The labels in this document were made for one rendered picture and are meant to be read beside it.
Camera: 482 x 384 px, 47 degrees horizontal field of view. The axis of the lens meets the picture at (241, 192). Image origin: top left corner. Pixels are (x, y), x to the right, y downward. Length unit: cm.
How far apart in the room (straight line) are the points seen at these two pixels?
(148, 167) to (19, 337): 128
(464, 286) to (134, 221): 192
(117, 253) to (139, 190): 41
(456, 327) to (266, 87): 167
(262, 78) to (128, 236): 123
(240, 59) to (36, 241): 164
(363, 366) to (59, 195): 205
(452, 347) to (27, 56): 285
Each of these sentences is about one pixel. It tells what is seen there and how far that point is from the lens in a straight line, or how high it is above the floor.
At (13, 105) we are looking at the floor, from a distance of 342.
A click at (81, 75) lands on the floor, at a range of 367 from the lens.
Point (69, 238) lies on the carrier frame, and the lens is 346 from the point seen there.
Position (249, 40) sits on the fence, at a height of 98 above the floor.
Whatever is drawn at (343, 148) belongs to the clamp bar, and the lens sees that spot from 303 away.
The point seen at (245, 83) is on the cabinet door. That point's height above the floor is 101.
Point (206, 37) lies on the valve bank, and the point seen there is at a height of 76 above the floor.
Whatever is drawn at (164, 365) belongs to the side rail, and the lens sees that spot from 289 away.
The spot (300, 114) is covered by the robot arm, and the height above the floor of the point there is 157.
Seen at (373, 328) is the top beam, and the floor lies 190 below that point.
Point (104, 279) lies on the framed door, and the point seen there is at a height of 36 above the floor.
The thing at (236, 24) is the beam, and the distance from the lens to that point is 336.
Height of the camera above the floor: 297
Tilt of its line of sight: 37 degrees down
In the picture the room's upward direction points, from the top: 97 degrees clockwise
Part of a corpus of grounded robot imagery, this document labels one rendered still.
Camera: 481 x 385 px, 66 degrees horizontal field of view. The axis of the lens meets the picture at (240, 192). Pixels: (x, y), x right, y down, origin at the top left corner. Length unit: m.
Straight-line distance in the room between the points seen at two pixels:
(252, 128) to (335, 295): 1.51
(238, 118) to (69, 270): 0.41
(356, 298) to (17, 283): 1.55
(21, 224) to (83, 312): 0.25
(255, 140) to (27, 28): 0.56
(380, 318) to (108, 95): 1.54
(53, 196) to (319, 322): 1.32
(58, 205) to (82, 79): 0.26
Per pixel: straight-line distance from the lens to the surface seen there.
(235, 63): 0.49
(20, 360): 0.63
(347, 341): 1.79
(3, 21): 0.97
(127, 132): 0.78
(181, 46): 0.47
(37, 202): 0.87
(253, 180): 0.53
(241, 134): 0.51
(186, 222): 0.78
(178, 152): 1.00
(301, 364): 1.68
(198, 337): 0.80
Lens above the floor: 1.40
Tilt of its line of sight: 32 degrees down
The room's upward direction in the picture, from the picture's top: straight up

□ □ □ □

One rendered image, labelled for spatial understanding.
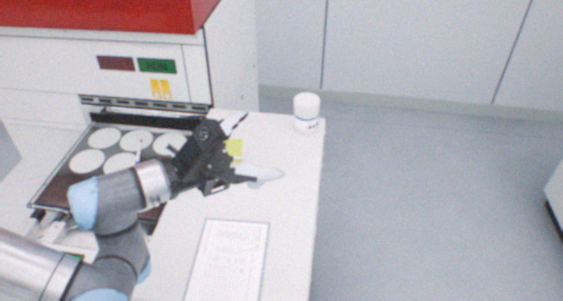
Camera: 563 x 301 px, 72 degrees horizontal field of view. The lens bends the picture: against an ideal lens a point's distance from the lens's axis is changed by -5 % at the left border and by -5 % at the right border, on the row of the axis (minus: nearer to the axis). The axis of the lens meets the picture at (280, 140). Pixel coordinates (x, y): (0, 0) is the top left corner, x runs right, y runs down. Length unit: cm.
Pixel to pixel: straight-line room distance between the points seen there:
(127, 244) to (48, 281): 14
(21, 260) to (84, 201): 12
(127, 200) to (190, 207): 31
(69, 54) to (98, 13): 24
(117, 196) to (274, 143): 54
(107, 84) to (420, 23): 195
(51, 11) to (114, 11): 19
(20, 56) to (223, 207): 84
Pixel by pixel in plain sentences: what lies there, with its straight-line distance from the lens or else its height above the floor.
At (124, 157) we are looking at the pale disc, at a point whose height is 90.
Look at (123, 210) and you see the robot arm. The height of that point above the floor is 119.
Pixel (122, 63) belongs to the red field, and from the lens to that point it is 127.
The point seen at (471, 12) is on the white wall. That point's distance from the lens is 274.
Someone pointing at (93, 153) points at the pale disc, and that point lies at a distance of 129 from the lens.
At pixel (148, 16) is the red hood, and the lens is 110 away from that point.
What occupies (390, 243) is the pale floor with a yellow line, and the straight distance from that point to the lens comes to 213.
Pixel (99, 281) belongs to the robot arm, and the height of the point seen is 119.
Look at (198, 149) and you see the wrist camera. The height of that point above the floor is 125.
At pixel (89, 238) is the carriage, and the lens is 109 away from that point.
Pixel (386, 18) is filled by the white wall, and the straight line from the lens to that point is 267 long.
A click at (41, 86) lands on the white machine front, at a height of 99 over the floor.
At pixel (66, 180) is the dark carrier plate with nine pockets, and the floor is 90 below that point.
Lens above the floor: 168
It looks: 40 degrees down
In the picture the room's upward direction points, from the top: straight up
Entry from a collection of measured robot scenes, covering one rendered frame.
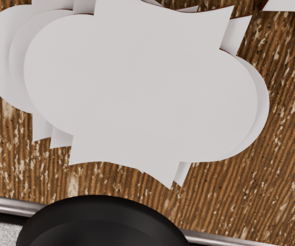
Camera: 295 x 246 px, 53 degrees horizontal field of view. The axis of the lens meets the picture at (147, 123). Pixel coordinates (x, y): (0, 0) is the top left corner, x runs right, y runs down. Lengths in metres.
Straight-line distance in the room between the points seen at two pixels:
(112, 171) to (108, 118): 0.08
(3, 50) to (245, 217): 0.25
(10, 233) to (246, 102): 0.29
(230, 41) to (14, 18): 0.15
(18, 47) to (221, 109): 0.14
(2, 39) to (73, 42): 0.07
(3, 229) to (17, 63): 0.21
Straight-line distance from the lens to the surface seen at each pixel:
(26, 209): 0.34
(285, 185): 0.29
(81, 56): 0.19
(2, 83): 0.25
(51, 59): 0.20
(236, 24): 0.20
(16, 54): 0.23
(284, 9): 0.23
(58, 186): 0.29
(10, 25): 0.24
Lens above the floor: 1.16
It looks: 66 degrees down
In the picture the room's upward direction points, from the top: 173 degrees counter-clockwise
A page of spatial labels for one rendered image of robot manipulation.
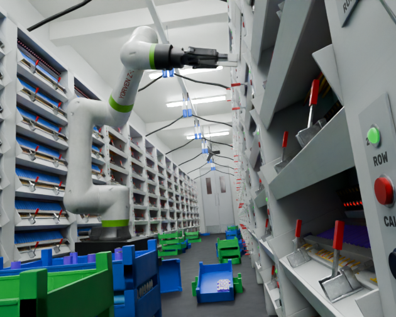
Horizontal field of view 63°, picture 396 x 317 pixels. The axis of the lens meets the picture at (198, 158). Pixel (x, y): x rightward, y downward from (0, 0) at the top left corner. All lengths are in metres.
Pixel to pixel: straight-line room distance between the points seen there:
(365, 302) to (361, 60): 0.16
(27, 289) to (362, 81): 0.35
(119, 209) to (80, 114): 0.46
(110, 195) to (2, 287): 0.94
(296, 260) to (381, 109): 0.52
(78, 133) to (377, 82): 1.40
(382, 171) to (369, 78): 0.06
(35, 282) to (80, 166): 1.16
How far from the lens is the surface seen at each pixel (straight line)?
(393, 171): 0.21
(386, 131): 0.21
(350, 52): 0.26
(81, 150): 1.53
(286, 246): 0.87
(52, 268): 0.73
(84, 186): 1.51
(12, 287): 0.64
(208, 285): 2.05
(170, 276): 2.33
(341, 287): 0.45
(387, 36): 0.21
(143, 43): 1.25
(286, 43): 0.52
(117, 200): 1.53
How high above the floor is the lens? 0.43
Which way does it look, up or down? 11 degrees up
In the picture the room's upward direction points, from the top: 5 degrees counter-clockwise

□ □ □ □

» **WORK INSTRUCTION**:
When you reach the line with "(3, 229) to (17, 63): 0.21" in the records above, begin repeating the lines exactly, and stop after the line with "Horizontal field of view 63°, picture". Skip all pictures.

» **RESULT FOR THIS TASK**:
(3, 229) to (17, 63): 0.21
Straight-line distance from the lens to the surface seen at each pixel:
(26, 209): 0.34
(285, 185): 0.29
(81, 56): 0.19
(2, 83): 0.25
(51, 59): 0.20
(236, 24): 0.20
(16, 54): 0.23
(284, 9): 0.23
(58, 186): 0.29
(10, 25): 0.24
Lens above the floor: 1.16
It looks: 66 degrees down
In the picture the room's upward direction points, from the top: 173 degrees counter-clockwise
A page of spatial labels for one rendered image of robot manipulation.
Horizontal field of view 63°, picture 396 x 317 pixels. The axis of the lens meets the picture at (198, 158). Pixel (x, y): x rightward, y downward from (0, 0) at the top left corner. All lengths are in metres.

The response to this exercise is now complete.